Fecal microbiota

Clinical data
- Trade names: Rebyota
- Other names: RBX2660, fecal microbiota, live - jslm
- License data: US DailyMed: Donor human stool;
- Routes of administration: Rectal
- ATC code: None;

Legal status
- Legal status: CA: ℞-only; US: ℞-only;

= Fecal microbiota =

Fecal microbiota, sold under the brand name, Rebyota is used for the prevention of recurrence of Clostridioides difficile infection.

The most commonly reported adverse reactions include abdominal pain, diarrhea, abdominal distention, flatulence, and nausea.

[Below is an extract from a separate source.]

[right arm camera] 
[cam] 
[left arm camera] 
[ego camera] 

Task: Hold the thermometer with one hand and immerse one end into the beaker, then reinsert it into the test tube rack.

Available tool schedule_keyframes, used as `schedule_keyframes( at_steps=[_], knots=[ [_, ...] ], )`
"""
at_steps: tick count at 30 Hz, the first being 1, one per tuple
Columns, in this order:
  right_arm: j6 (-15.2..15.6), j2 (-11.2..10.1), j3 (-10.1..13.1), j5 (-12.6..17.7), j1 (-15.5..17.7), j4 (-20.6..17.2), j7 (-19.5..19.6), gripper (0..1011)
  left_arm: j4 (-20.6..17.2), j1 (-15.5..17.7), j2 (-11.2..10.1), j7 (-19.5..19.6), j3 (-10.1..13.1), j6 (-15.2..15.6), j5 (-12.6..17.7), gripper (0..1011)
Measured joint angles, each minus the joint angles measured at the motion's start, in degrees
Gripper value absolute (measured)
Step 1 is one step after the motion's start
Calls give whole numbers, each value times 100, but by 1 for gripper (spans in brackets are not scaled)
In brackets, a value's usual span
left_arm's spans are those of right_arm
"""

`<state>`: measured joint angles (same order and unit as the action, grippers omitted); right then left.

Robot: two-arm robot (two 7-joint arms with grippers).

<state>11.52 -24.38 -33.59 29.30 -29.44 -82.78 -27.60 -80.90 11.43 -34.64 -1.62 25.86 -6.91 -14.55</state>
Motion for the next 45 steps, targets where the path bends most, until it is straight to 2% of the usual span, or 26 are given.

Fecal microbiota is prepared from stool donated by qualified individuals. The donors and the donated stool are tested for a panel of transmissible pathogens. Fecal microbiota is the first fecal microbiota product approved by the US Food and Drug Administration (FDA). Fecal microbiota was approved for medical use in the United States in November 2022.

== Medical uses ==
Fecal microbiota is approved for the prevention of recurrence of Clostridioides difficile infection (CDI) in people 18 years of age and older. It is for use after an individual has completed antibiotic treatment for recurrent CDI.

== History ==
The safety of fecal microbiota was assessed from two randomized, double-blind, placebo-controlled clinical studies and from open-label clinical studies conducted in the United States and in Canada. The participants had a history of one or more recurrences of Clostridioides difficile infection. They received one or more doses of fecal microbiota or placebo 24 to 72 hours after completion of antibiotic treatment for their Clostridioides difficile infection; participants' Clostridioides difficile infection was under control at the time of receipt of fecal microbiota or placebo. Across these studies, 978 individuals aged 18 years and older received at least one dose of fecal microbiota. In one study, among 180 fecal microbiota recipients, when compared to 87 placebo recipients, the most common side effects after receiving one dose of fecal microbiota were abdominal pain, diarrhea, abdominal bloating, gas and nausea.

The FDA granted the application for fecal microbiota, live fast track, breakthrough therapy, and orphan drug designations. The FDA granted approval of Rebyota to Ferring Pharmaceuticals Inc.

== Society and culture ==
=== Legal status ===
Fecal microbiota was approved for medical use in the United States in November 2022.